Its frescoes, restored by a Spanish team in the late 1970s, depict hunt­ing, naked women and an accurate representation of the zodiac that led to its designation in 1985 as a UNESCO World Heritage Site, one of four in Jordan.

The frescoes in all rooms but the hot room reflect advice of contem­porary Arab physicians that baths drained the spirits of the bathers. The physicians recommended that the bath’s walls be covered with pic­tures of activities like hunting, lov­ers, gardens and palm trees so that the animal, the spiritual and the natural — the three principles of the body — could revive properly.

Qusayr Amra perfectly expresses Prince Walid’s alleged love of deca­dence and power with images of hunts demonstrating the prince’s skill and dominance. For Prince Walid, who also wanted to show­case his manliness, the hunt was both high sport and political thea­tre.

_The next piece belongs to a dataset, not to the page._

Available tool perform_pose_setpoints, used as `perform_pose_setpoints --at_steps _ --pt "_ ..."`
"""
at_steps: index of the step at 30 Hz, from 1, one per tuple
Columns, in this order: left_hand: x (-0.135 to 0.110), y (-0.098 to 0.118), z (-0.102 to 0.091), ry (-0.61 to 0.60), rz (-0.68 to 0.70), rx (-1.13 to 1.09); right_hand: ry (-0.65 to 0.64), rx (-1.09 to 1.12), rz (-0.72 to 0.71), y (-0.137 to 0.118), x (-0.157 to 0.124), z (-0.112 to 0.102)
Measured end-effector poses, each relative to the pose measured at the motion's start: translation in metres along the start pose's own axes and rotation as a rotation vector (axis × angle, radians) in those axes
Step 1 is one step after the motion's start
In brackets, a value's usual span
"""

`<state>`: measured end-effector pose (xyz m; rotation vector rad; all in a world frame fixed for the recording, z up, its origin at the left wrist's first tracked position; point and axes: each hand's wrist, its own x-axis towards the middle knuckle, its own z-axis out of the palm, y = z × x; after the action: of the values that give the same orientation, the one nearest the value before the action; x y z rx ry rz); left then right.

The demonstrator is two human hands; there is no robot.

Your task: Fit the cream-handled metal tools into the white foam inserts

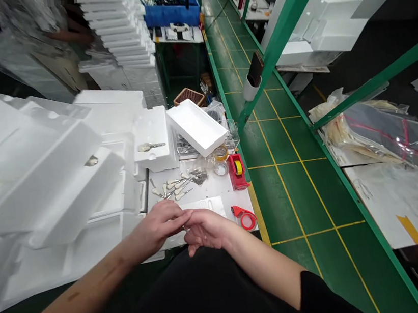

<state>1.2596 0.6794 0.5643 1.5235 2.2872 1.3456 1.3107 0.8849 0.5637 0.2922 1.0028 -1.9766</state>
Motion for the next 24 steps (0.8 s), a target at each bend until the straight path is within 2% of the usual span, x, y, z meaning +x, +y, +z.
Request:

The main entry vault depicts hunting, animals, fruit and wine consumption and naked women. One surface depicts the construc­tion of the building. Near the base of one wall a haloed king is shown on a throne. An image known as the “Six Kings” depicts the caliph with the rulers of neighbouring powers and was meant to suggest the caliph’s supremacy over his enemies.

The changing room is adorned with scenes of animals doing hu­man activities, predominantly play­ing music.

Certain frescoes convey religious and political messages. One im­age has an angel gazing down on a shrouded human form. Three black­ened faces are thought to represent the stages of life. Christians believe the middle figure is that of Jesus.

On the walls and ceiling of the warm bath are scenes of plants and trees similar to those found in the mosaic at the Umayyad Mosque in Damascus but with naked females in various poses scattered through­out.

The hot bath’s ceiling has a repre­sentation of the heavens in which the zodiac is depicted along with 35 identifiable constellations.

Indeed, for a bathhouse that once belonged to a Muslim prince, the imagery shows little regard for reli­gious prohibitions.

“The frescoes depict a mesh of conventional Greek, Roman, Per­sian, pagan and Christian ideologies that make up early Islamic art,” said Ingmar Armbrüster, a German tour­ist visiting the site, along with her husband.

“It is magnificent to see a struc­ture built over 1,300 years ago still having such beautiful paintings on its walls and ceilings. But too bad about the graffiti, which has ruined some of the décor,” she added, smil­ing about her wonderful vacation in Jordan.

The harsh climate, graffiti and numerous restoration efforts have diminished the liveliness of the paintings but their effect remains profound and the site remains a true work of art.